A friend of mine who owns a stock photo website once told me he had designed an awesome photo auto-tagging algorithm which was 80% correct: just tag all photos cats and have four hits out of five.
But seriously, how do we calculate most used tags on photos?
For those not familiar with different tagging models, I highly recommend this old but very useful article: Tags: Database schemas.
Now, in this tutorial, we'll use the toxi approach to tagging. Later in the article I'll explain why we would choose that approach over the others.
Let us create a simple schema which would allow us to store, tag and sell photos:
CREATE TABLE photo ( id BIGINT NOT NULL PRIMARY KEY, author VARCHAR(200), ts DATETIME, path VARCHAR(255) ) CREATE TABLE phototag ( photo BIGINT NOT NULL REFERENCES photo, tag VARCHAR(200) NOT NULL, PRIMARY KEY (photo, tag) ) CREATE INDEX ix_phototag_tag ON phototag (tag) CREATE TABLE purchase ( id BIGINT NOT NULL PRIMARY KEY, photo BIGINT NOT NULL REFERENCES photo, value NUMERIC(20, 2) NOT NULL, buyer BIGINT NOT NULL )
We don't keep an explicit list of tags, but rather let people add tags to photos as they go. This means that a tag exists as long as it's used on a photo: once the last photo using this tag is untagged, the tag is extinct.

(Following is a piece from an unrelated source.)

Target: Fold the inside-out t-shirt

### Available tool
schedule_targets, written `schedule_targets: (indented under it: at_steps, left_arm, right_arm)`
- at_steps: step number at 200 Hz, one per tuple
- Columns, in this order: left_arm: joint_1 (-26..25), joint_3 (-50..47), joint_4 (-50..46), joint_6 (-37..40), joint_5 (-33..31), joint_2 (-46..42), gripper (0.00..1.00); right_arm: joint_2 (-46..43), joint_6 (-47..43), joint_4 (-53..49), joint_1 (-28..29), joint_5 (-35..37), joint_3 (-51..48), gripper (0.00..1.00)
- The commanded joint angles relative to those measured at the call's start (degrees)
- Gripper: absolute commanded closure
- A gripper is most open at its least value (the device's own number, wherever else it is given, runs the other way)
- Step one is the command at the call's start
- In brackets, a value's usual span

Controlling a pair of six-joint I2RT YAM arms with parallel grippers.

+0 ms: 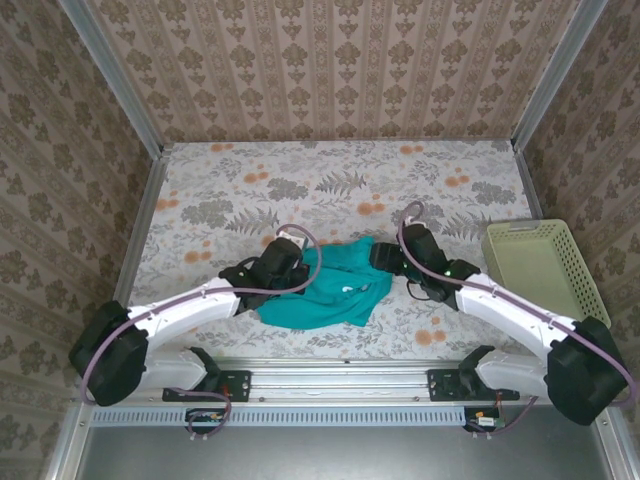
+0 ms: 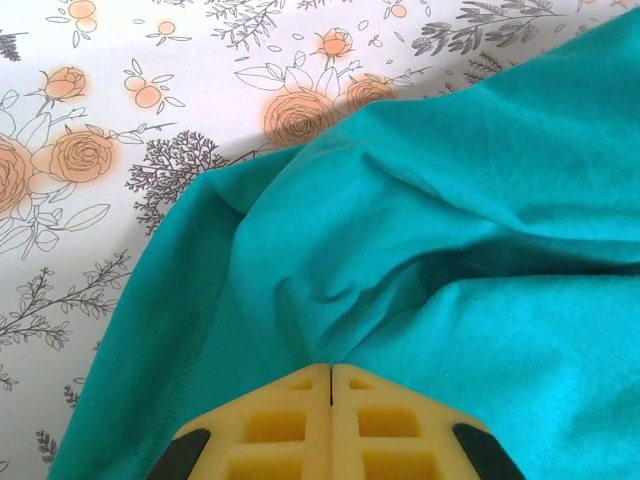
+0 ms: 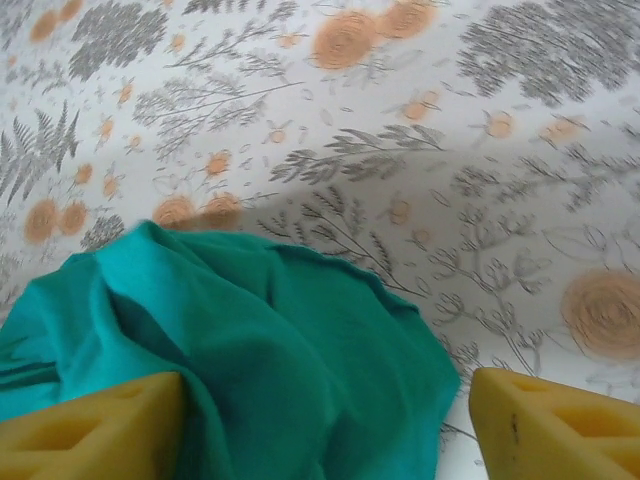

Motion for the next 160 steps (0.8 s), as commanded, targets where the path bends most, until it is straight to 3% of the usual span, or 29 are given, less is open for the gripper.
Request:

Which is the most used tag?
To answer this question we would need to count all rows in phototag, breaking them by tag, then sort the result and take the first row in the sorted list:
SELECT TOP 1 tag, COUNT(*) cnt FROM phototag GROUP BY tag ORDER BY cnt DESC
Anyone who has ever owned a piggy bank knows how hard can that be, and anyone who designed accounting software knows how hard can it be for a computer.
It would be much easier if we had a way to cache the counts: inrement the tag count by one each time a photo is tagged, decrement it when it's untagged. It helps even with a piggy bank. I actually did it when I was saving money for my first bike as a kid (in case you were interested — yes, I'm normal, my mother had me tested). And such a caching becomes an absolute necessity when your data volumes grow large. They are large if you open the browser while waiting for the database backup to complete.
Most database require that you write a trigger or otherwise manually sychronize that cache. SQL Server allows it to be built and maintained by the server.
It's as easy as creating this view:
CREATE VIEW tagcount WITH SCHEMABINDING AS SELECT tag, COUNT_BIG(*) AS cnt FROM dbo.phototag GROUP BY tag GO CREATE UNIQUE CLUSTERED INDEX ux_tagcount_tag ON tagcount (tag) CREATE INDEX ix_tagcount_cnt ON tagcount (cnt)
By running this command we create a special type of table which is updated automatically whenever its parent table, phototag, is updated. The tag's count (cnt) is incremented each type we add a tag to a photo and decremented each time we remove it. Once the last occurence of the tag is removed from a photo, the tag is removed from the view as well.
But which is more important? We can index cnt, this means that not only the tag counts will be cached and stored on the disk, but we will always have them in order.
Retrieving the most used tag would be as simple as running this query:
SELECT TOP 1 tag, cnt FROM tagcount WITH (NOEXPAND) ORDER BY cnt DESC
which takes just several page reads to retrieve the rightmost (largest) item from the index tree.
Which is the most purchased tag?
This task is a little bit harder as we don't track downloads by tag directly. We rather track downloads by photo and photos by tag. Finding the most downloaded tag without indexing would require breaking downloads by tag which takes a join between two tables. This would be a performance killer.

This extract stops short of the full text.